But this Court does not revise legislation, as Michigan proposes, just because the text as written creates an ap¬parent anomaly as to some subject it does not address. Truth be told, such anomalies often arise from statutes, if for no other reason than that Congress typically legislates by parts — addressing one thing without examining all others that might merit comparable treatment . . . This Court has no roving license, in even ordinary cases of statutory interpretation, to disregard clear language simply on the view that (in Michigan’s words) Congress ‘must have intended’ something broader.”

Justice Kagan concluded by declaring that “We will not rewrite Congress’s handiwork.” Likewise, the Court rejected an agency interpretation in Utility Air Regulatory Group v. EPA where the federal agency called for the same deference on an interpretation of the Clean Air Act. However, Justice Scalia wrote for the Court that such interpretations constitute the unconstitutional rewriting of federal law:

We conclude that EPA’s rewriting of the statutory thresholds was impermissible and therefore could not validate the Agency’s interpretation of the triggering provisions. An agency has no power to “tailor” legislation to bureaucratic policy goals by rewriting unambiguous statutory terms. Agencies exercise discretion only in the interstices created by statutory silence or ambiguity; they must always “‘give effect to the unambiguously expressed intent of Congress.’” National Assn. of Home Builders v. Defenders of Wildlife, 551 U.S. 644, 665, 127 S. Ct. 2518, 168 L. Ed. 2d 467 (2007) (quoting Chevron, 467 U.S., at 843, 104 S.Ct. 2778, 81 L. Ed. 2d 694). It is hard to imagine a statutory term less ambiguous than the precise numerical thresholds at which the Act requires PSD and Title V permitting. When EPA replaced those numbers with others of its own choosing, it went well beyond the “bounds of its statutory authority.” Arlington, 569 U.S., at ___, 133 S. Ct. 1863, 185 L. Ed. 2d 941, 951 (emphasis deleted).
The Solicitor General does not, and cannot, defend the Tailoring Rule as an exercise of EPA’s enforcement discretion.

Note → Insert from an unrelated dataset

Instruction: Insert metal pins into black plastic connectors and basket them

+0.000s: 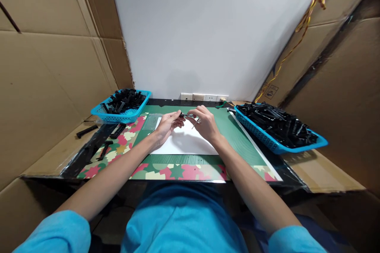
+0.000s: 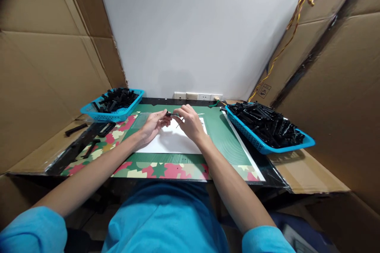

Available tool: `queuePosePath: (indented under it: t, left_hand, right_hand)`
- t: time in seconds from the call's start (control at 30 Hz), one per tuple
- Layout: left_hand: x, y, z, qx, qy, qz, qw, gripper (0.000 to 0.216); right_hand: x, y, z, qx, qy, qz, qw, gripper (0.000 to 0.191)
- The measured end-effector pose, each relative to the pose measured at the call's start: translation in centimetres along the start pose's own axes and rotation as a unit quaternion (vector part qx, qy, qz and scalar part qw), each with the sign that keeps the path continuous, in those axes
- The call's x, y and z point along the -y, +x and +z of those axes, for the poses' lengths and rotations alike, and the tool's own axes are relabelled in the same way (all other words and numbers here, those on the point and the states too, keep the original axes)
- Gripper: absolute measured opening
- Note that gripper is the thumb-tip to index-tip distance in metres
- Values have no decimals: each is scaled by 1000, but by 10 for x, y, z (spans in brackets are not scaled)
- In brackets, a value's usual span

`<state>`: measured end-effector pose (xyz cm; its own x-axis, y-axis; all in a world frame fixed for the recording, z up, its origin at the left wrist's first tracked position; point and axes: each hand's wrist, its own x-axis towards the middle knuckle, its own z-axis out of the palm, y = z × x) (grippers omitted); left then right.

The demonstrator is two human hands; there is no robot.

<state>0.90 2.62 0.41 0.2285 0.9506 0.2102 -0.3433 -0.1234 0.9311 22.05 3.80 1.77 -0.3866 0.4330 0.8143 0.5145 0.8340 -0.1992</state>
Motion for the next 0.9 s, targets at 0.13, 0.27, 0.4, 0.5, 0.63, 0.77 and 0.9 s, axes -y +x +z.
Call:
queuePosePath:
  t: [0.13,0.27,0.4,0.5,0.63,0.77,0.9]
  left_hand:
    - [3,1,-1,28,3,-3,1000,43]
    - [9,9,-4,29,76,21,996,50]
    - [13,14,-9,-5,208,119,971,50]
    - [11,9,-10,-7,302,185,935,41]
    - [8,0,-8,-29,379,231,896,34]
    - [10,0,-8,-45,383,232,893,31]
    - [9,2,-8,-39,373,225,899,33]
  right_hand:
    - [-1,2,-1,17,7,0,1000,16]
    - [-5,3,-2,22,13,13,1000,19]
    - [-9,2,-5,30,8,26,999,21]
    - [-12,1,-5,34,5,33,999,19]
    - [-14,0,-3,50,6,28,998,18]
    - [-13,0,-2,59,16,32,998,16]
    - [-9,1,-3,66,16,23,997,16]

These two successive losses for the Administration were, of course, followed by the major loss in Hobby Lobby, where the Court rejected the exemption system devised by the Department of Health and Human Services (HHS) for corporations with religious objections to the contraception provisions of the ACA.

These decisions present additional support for the challengers on how courts are to approach statutory text. While critics insist that the language in the law is a “typo,” that is the type of spin that courts are not supposed to engage in. Any language could be dismissed as mistaken or irrelevant under such approaches. Moreover, the level of deference given to agency by Edwards is disturbing to us who are concerned with the rise of the “Fourth Branch” represented by federal agencies.

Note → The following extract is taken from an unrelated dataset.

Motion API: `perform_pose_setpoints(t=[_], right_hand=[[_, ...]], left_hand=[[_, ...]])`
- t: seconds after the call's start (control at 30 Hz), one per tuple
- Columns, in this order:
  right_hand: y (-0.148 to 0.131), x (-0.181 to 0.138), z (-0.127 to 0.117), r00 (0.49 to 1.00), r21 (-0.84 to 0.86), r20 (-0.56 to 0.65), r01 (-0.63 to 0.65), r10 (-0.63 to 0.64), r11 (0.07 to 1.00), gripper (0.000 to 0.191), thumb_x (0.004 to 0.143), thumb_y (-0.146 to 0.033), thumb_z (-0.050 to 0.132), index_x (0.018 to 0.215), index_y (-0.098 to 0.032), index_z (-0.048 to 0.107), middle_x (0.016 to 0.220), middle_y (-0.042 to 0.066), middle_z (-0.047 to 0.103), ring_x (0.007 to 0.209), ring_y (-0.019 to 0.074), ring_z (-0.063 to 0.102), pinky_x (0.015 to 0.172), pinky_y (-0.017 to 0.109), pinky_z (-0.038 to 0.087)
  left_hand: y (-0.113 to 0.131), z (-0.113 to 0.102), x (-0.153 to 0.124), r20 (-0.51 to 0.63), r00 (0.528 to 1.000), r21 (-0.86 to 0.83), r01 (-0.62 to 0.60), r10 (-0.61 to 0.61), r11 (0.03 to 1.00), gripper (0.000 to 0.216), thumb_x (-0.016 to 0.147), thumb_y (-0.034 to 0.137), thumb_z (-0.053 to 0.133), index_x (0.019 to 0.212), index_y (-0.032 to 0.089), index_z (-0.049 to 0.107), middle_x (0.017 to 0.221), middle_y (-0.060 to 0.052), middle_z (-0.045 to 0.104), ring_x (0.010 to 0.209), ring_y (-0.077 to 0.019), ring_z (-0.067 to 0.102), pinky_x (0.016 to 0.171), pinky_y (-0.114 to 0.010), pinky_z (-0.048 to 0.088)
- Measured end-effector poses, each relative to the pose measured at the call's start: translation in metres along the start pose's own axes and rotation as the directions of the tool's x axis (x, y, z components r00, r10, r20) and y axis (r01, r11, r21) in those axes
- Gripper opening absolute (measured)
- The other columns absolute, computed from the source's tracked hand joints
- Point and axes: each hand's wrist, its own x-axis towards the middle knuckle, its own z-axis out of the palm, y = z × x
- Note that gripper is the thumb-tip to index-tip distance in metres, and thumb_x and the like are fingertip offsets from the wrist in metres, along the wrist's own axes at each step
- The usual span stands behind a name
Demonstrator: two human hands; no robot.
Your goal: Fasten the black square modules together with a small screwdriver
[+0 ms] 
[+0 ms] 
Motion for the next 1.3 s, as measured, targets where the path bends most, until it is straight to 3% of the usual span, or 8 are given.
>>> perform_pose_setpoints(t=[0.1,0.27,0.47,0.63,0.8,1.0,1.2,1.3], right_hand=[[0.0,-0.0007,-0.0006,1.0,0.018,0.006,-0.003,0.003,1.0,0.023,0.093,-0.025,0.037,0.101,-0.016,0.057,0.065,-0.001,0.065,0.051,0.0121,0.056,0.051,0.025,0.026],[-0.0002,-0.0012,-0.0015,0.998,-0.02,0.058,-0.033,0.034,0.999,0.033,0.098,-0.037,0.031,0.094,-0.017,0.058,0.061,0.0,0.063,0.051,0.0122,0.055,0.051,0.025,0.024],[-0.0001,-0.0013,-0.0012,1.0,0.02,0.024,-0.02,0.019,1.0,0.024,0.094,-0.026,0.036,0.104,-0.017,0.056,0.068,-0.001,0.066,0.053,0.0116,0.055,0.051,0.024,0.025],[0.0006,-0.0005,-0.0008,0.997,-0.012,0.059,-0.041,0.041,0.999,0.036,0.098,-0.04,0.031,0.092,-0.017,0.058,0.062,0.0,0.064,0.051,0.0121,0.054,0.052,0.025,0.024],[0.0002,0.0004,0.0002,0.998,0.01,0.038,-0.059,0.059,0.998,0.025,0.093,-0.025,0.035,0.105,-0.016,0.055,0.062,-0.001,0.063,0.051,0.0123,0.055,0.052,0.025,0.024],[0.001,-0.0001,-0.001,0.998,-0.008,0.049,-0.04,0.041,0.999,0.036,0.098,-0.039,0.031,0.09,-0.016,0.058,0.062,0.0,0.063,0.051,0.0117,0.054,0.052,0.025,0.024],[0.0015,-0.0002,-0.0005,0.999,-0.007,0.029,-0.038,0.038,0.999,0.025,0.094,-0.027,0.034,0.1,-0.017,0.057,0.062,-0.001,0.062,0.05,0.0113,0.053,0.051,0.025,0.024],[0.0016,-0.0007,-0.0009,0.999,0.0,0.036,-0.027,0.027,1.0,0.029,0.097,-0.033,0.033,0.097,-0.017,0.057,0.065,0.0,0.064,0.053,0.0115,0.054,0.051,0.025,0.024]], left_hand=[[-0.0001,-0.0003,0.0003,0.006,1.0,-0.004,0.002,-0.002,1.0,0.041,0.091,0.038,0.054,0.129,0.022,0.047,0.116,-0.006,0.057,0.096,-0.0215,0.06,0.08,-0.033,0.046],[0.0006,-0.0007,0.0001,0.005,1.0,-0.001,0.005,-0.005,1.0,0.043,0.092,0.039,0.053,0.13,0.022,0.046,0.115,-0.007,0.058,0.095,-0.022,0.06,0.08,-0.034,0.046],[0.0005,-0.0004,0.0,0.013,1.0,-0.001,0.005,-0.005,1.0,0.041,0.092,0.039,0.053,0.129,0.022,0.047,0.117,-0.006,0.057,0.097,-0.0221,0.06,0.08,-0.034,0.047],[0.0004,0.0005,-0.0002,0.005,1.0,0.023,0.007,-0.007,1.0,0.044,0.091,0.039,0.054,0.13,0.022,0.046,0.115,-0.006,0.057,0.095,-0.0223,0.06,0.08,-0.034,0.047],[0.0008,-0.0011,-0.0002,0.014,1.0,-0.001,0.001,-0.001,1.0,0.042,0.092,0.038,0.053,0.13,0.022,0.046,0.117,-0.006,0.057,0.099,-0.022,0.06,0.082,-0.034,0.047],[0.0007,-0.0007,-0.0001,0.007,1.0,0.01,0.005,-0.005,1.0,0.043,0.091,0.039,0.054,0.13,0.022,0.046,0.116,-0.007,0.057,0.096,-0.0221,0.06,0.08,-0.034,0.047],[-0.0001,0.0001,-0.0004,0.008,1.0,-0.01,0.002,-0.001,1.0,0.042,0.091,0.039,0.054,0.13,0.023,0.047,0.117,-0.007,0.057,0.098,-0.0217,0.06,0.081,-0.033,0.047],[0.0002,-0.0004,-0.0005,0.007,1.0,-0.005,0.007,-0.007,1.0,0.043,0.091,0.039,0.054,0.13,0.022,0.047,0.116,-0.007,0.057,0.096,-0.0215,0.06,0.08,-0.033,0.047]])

In any case, this will be fascinating to watch both legal and politically as the impact of this ruling takes hold.

Here is the decision: Halbig opinion

162 thoughts on ““Congress is Supreme in Matters of Policy”: D.C. Circuit Rules Against Obama Administration In Halbig”

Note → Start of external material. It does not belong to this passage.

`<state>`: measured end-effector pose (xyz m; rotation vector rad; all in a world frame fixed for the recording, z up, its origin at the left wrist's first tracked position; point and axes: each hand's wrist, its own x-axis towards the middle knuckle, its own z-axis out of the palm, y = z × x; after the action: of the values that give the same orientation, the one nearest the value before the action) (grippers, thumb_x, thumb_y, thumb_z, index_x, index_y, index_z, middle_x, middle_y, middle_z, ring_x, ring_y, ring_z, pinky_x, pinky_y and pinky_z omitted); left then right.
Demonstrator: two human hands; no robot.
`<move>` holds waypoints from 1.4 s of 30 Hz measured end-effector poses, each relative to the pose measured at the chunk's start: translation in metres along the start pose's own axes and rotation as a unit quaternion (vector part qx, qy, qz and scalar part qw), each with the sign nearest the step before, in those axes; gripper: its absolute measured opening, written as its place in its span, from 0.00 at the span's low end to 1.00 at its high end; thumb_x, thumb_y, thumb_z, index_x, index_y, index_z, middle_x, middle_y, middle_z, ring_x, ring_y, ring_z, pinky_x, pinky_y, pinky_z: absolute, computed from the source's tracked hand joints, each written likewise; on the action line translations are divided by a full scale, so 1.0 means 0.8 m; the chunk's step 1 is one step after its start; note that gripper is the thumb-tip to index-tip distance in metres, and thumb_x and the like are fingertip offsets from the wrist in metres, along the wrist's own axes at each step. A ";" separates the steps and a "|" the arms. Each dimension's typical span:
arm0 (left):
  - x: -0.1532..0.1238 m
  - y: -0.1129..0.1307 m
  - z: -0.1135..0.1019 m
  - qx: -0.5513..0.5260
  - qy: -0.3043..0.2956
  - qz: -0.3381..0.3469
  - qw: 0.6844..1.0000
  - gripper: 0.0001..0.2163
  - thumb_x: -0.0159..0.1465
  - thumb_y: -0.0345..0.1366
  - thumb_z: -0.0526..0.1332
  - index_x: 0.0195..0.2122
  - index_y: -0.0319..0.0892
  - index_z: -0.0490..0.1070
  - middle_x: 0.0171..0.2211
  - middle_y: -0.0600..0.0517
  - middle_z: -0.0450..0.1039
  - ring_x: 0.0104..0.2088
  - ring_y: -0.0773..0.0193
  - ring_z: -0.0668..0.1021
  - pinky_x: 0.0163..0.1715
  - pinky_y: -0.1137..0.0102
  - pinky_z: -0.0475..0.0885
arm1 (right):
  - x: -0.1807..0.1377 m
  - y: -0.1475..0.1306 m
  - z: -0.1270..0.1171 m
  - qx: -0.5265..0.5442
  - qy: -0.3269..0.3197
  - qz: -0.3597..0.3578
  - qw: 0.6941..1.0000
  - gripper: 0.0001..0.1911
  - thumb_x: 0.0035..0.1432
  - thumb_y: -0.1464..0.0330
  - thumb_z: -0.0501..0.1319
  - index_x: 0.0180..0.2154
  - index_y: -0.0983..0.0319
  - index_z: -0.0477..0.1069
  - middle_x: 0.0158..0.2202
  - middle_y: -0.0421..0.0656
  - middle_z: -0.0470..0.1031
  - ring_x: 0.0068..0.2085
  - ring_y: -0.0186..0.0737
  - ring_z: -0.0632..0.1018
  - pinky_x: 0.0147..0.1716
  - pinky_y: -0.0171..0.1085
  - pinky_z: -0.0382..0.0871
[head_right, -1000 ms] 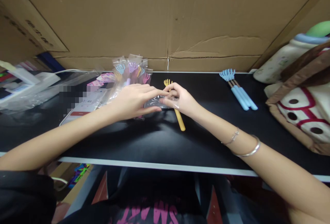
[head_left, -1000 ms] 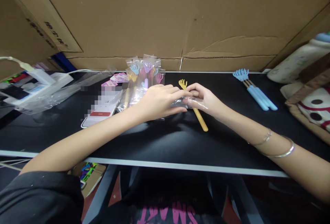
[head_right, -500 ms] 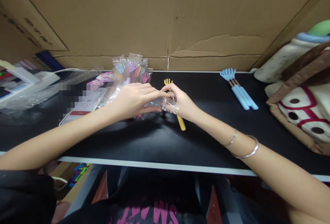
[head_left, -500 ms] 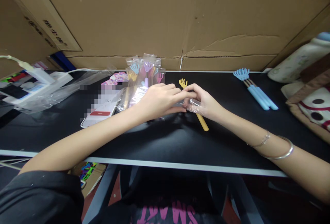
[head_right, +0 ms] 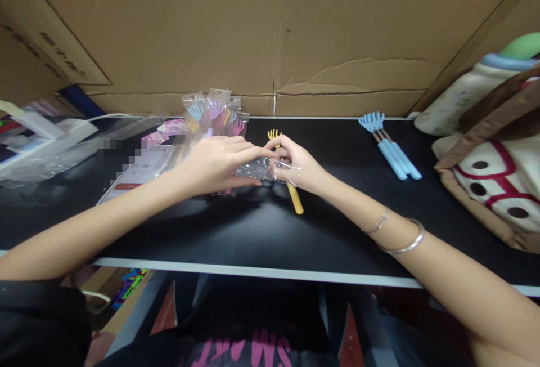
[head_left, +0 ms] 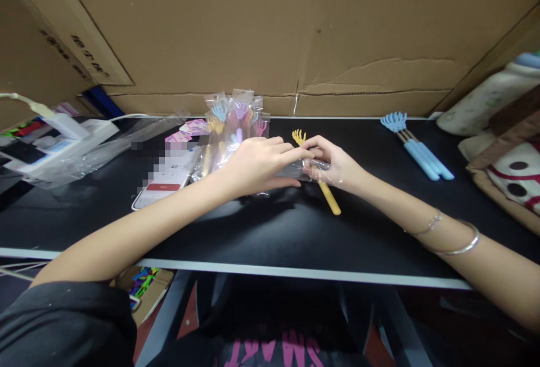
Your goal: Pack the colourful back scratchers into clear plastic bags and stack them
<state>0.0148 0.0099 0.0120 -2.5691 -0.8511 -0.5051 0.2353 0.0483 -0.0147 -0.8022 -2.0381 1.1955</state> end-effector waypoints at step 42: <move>-0.001 -0.004 0.000 0.036 0.010 -0.017 0.999 0.18 0.66 0.42 0.63 0.55 0.43 0.70 0.43 0.51 0.79 0.41 0.61 0.80 0.34 0.70 0.69 | 0.001 0.008 -0.135 -0.439 -0.037 0.076 0.894 0.10 0.60 0.59 0.59 0.38 0.58 0.70 0.31 0.42 0.81 0.32 0.42 0.80 0.30 0.39 0.69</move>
<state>0.0121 0.0121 0.0130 -2.4836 -0.8921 -0.4991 0.3190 0.1064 0.0210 -1.3518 -2.6243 0.3016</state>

  1. “… where every opposing voice is denounced as without honor or good faith.” Looks like Mr Turley reads his own blog.

  2. To all the lefties who are upset, I point out that Mr Turley anticipated your whining when he wrote, above, roughly para 11: “While many will simply dismiss this as a predictable move by Republican appointees, I believe that that claim unfair to these judges, unsupported by the decision, and a continuation of our rather poisonous political debate where every opposing voice is denounced as without honor or good faith.”

  3. John wrote “Will the judicial branch execute a coup d’état in America?”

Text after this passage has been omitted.